I need to give the Chanel a fair try again next time I'm in downtown (and people are not queuing up in front of the boutique's door... ha, not me, folks!). Of the Guerlain Eaux (note, I only know the current ones) my favorite is Fleurs de Cedrat, which I own a bottle of. It is a straight-up, cheerful and bright lemon (with zest and juice). It's EdT concentration and longevity is around two hours (noticeable on my skin). However, these Guerlain Eaux seem redundant (and overpriced for what they are) now with Sous le Vent (not quite cheap itself, but a whole lot more going on) and Cologne Sologne (this I just splash on me almost like if I was to shower myself - it comes by the litre) in my wardrobe.
I have tried the Chanel several times and just find it a bit too 'polished' for me.
I mainly opt for Eau de Guerlain, du Coq and Imperiale these days, although I think Cologne du Parfumeur is a great modern addition to the line-up if you want some built in duration. I also have a bottle of the Villoresi, more of a special occasion one as I can't replace it locally.
I agree - du Coq is absolutely fantastic. I love this stuff. Merely - your description captures what's so great about Imperiale perfectly. The Chanel is more polished, prettier I think. It would be very interesting to see Chanel's take on a dirtier EdC, but I don't think they have it in them to make one!
Larimar - Sous le Vent is great, but it's 4x as expensive as the "eaux fraiches". 500ml of Imperiale is 225EUR - less than 125ml of SlV. To me these are not really comparable, bot just in terms of cost but also in their intended purpose. You have stirred my curiosity about Cologne Sologne. I need to try it the next time I'm in Paris.
MR - I just got a decant of CdP, and I need to test it some more. I was a bit skeptical of Wasser's addition to the line so early in his tenure, but I like it so far.
- - - - - - - - - - - - -
It all boils down to own likes and value. The Guerlain Eaux woud require twice as much jus as Sous le Vent. They last two hours (naturally), whereas Sous le Vent is a discreet daylong affair for me. Not mentioning complexity in my book.
Anyway, Cologne Sologne is GREAT (also price!) if one cares for a straight-up neroli.

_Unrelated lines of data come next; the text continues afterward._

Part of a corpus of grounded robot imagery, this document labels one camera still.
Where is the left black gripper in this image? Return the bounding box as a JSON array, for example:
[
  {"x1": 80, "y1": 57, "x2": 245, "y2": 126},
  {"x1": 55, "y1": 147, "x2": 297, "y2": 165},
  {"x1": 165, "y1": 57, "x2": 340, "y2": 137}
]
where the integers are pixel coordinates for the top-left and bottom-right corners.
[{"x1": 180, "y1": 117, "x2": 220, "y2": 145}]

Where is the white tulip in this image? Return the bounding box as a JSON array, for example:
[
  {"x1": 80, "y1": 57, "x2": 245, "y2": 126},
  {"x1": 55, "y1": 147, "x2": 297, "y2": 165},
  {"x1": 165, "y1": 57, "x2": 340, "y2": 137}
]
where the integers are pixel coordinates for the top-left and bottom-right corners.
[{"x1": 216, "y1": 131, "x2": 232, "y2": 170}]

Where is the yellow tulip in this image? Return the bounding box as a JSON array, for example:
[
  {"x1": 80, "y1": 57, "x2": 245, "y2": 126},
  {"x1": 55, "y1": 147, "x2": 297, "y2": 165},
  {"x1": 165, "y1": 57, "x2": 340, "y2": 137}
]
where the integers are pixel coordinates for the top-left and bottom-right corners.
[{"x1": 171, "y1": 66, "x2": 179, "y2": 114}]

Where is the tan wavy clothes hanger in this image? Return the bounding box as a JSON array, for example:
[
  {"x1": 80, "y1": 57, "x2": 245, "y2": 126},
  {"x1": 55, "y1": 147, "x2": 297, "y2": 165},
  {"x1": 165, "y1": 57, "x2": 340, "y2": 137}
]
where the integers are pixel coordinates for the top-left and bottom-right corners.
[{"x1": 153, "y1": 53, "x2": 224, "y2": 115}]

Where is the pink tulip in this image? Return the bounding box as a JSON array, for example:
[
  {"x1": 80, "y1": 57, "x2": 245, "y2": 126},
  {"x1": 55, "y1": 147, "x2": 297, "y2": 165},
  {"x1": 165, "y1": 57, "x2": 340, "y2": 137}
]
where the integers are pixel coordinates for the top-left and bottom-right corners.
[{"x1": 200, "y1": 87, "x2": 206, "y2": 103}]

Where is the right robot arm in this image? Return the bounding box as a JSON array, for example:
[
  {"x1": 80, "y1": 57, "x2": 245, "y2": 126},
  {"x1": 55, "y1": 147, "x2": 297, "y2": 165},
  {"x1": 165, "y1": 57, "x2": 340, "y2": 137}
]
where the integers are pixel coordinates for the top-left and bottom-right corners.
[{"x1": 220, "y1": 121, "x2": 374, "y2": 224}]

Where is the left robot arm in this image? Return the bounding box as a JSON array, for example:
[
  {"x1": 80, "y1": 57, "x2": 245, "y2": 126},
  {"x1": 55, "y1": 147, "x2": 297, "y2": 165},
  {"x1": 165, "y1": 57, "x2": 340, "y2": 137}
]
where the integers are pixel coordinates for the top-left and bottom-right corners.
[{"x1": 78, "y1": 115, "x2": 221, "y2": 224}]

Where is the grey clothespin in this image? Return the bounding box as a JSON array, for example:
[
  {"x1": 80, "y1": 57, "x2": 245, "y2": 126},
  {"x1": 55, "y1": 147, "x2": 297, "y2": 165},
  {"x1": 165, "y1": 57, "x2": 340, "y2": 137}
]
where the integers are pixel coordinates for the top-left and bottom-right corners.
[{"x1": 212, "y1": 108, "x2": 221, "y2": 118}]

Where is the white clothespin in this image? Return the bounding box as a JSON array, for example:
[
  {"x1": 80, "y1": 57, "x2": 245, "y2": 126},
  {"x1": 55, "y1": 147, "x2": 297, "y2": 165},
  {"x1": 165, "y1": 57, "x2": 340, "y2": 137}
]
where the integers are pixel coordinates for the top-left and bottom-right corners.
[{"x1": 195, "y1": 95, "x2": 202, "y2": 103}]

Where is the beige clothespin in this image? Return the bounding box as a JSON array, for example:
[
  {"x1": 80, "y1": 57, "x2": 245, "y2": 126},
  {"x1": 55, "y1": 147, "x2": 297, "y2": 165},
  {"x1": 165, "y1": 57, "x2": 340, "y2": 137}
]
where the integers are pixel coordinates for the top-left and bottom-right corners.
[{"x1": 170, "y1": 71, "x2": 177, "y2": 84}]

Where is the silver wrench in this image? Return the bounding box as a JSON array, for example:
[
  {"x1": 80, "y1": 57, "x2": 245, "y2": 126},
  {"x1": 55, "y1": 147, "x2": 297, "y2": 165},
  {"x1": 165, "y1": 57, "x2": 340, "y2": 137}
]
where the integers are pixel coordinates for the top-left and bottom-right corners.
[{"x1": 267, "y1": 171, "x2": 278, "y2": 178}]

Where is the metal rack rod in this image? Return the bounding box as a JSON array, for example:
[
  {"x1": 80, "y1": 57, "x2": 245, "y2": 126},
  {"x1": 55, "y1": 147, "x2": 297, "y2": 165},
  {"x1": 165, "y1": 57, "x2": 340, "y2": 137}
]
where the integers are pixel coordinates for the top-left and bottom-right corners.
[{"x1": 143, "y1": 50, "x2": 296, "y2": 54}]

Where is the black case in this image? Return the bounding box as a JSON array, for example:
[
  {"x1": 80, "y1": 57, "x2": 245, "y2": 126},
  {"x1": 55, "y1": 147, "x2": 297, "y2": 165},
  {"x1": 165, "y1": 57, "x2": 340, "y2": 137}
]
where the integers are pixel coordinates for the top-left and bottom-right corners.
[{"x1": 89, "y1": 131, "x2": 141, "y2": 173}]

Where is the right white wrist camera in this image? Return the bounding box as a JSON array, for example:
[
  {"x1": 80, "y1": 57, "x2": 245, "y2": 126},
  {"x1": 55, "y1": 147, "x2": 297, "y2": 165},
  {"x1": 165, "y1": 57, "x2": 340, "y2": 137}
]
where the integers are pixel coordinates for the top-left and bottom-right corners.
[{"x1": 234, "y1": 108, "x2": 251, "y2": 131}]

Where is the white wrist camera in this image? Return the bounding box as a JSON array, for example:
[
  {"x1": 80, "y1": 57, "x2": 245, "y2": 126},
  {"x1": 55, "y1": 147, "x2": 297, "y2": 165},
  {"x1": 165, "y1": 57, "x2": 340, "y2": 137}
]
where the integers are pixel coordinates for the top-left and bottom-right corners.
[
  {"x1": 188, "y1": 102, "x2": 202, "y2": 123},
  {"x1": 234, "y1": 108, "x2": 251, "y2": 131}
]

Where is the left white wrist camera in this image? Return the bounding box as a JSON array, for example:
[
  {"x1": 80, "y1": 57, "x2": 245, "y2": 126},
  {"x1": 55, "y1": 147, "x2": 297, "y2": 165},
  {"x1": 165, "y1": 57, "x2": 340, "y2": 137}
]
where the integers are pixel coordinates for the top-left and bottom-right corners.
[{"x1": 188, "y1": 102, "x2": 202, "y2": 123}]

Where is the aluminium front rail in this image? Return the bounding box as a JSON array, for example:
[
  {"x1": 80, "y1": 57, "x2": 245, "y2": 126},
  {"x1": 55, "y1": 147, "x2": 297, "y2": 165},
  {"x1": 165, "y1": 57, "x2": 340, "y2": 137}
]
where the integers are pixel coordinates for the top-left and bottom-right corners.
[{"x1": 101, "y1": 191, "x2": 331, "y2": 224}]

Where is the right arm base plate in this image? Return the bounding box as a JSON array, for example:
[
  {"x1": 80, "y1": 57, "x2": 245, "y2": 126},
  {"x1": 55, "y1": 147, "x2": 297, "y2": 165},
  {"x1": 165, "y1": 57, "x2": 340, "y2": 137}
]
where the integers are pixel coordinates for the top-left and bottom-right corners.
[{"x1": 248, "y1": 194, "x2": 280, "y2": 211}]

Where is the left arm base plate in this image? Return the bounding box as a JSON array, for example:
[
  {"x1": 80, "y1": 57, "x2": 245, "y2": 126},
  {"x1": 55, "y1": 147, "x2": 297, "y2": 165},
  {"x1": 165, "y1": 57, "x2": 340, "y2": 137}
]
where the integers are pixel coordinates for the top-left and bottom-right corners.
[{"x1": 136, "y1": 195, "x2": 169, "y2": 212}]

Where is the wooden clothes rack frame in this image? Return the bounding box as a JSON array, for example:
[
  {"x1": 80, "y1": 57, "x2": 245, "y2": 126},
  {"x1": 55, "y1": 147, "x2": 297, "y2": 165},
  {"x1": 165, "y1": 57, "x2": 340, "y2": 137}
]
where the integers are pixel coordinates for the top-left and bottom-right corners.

Just popping in to add that I get no "laundry detergent" vibe from Chanel Eau De Cologne mentioned in the very early part of the thread- it's very flowery on my skin.
A Scent Rescuer
Every great perfume deserves a good home
I love neroli, I think (assuming that's what I like so much in the Chanel). I need to get a jug of Cologne Sologne!
- - - - - - - - - - - - -
Quite so, Rugeon. True eaux are merely refreshments, something fleeting but attractive, and that won't clash with any true fragrance that one might later care to wear. I would have no objection to their lasting only ten minutes, but haven't yet discovered something as fleeting as that. One can also wash in them; use them as deodorants (one still perspires, but the alcohol etc inhibits bacterial growth, making it a clean sweat); even sterilise cuts! I have fairly long hair, and use no conditioner, only eaux. I know that it sounds a bit extreme, but I have found that their scent evaporates quickly, while the oils have a definite conditioning effect in making hair smoother and more manageable. It also saves water. Alcohol, lavender, neroli, rosemary, lemon, rose, etc, all have medicinal qualities. Only one must be wary of bergamot - it is a photosensitiser. Fragrances containing it (more or less all eaux!) should not be applied to skin that will be directly exposed to the sun.
Cologne Sologne does sound promising. Remarkably inexpensive, too.
Last edited by Merely; 22nd September 2012 at 02:18 AM.